» Work item: The number of lines containing "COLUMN" is the only answer wanted; work it out from the entries below.

Given data: Begin

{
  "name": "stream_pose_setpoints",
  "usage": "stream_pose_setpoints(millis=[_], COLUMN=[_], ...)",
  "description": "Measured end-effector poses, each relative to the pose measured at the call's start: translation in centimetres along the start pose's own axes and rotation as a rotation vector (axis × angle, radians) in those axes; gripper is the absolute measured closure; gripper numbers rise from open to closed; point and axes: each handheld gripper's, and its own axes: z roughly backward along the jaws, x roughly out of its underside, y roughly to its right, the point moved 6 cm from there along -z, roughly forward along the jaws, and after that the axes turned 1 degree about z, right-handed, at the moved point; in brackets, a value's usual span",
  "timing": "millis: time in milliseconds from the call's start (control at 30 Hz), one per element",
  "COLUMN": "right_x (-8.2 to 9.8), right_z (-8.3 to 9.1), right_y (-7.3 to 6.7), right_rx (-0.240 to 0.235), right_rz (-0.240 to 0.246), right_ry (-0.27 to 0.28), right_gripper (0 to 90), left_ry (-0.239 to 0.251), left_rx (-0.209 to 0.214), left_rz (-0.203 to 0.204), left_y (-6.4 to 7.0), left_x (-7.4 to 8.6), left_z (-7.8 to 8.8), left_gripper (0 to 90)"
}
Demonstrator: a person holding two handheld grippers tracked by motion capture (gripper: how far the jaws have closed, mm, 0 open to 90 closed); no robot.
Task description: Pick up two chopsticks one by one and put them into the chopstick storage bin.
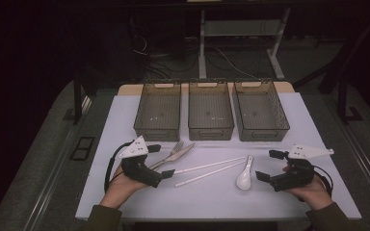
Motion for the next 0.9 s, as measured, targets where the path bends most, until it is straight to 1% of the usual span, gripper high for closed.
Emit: stream_pose_setpoints(millis=[133, 233, 267, 333, 433, 467, 600, 633, 700, 833, 900], right_x=[0.1, 0.1, 0.1, 0.2, 0.2, 0.2, 0.2, 0.2, 0.2, 0.3, 0.3], right_z=[-0.1, -0.1, -0.1, -0.1, -0.1, -0.1, -0.2, -0.2, -0.2, -0.2, -0.2], right_y=[0.0, 0.0, 0.0, 0.1, 0.1, 0.1, 0.1, 0.2, 0.2, 0.2, 0.2], right_rx=[0.002, 0.002, 0.002, 0.005, 0.008, 0.008, 0.010, 0.011, 0.012, 0.014, 0.012], right_rz=[-0.002, -0.001, 0.000, 0.000, -0.006, -0.007, -0.008, -0.004, -0.001, -0.004, -0.009], right_ry=[-0.005, -0.010, -0.012, -0.015, -0.015, -0.015, -0.018, -0.016, -0.018, -0.020, -0.021], right_gripper=[0.6, 0.6, 0.6, 0.6, 0.6, 0.6, 0.6, 0.6, 0.6, 0.6, 0.6], left_ry=[-0.009, -0.016, -0.016, -0.019, -0.018, -0.020, -0.039, -0.039, -0.051, -0.072, -0.089], left_rx=[0.012, 0.023, 0.023, 0.045, 0.053, 0.065, 0.092, 0.092, 0.094, 0.108, 0.108], left_rz=[-0.003, -0.008, -0.008, -0.012, -0.016, -0.017, -0.021, -0.021, -0.027, -0.031, -0.039], left_y=[0.1, 0.1, 0.1, 0.0, 0.0, 0.0, 0.2, 0.2, 0.2, 0.2, 0.2], left_x=[-0.3, -0.5, -0.5, -0.8, -1.1, -1.3, -1.7, -1.7, -1.9, -2.4, -2.6], left_z=[-0.6, -1.0, -1.0, -1.3, -1.6, -1.9, -2.7, -2.7, -3.4, -4.3, -4.8], left_gripper=[2.7, 6.2, 8.6, 13.4, 15.8, 17.4, 24.8, 26.7, 30.7, 38.1, 41.6])
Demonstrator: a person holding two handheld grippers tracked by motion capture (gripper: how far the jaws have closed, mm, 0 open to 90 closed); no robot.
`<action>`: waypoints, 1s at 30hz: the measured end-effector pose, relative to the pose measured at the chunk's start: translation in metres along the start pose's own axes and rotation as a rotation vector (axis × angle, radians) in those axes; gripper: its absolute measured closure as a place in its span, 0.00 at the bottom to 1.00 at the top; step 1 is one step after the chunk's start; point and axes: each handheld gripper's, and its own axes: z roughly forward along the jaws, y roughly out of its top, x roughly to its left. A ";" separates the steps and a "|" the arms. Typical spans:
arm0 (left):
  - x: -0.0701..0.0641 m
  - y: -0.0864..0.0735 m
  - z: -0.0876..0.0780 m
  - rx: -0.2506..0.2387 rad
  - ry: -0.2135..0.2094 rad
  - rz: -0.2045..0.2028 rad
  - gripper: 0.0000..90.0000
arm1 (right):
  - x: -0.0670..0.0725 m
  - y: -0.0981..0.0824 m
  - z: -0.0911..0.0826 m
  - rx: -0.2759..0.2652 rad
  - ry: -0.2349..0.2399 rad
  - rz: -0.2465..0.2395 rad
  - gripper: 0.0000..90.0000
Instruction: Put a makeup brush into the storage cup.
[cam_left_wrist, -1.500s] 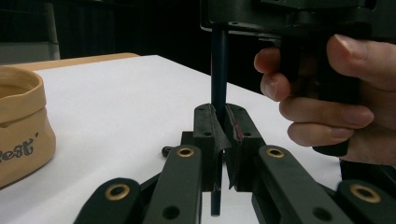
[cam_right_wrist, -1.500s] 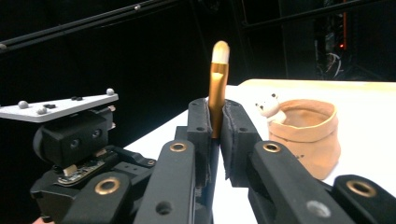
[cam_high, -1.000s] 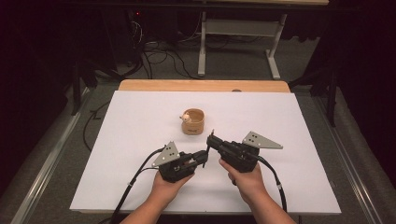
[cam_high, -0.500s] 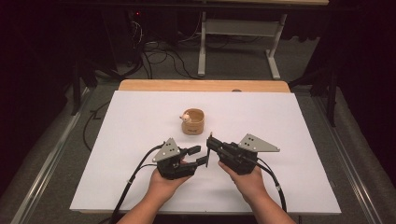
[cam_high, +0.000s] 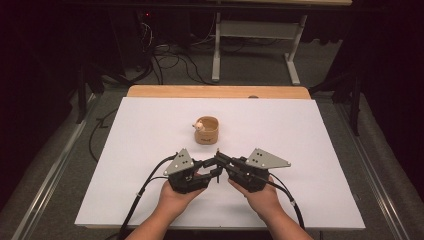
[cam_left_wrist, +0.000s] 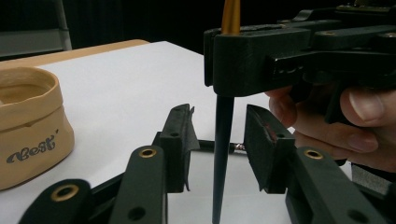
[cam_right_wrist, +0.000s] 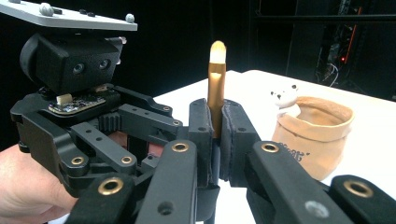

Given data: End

» Exercise result: 2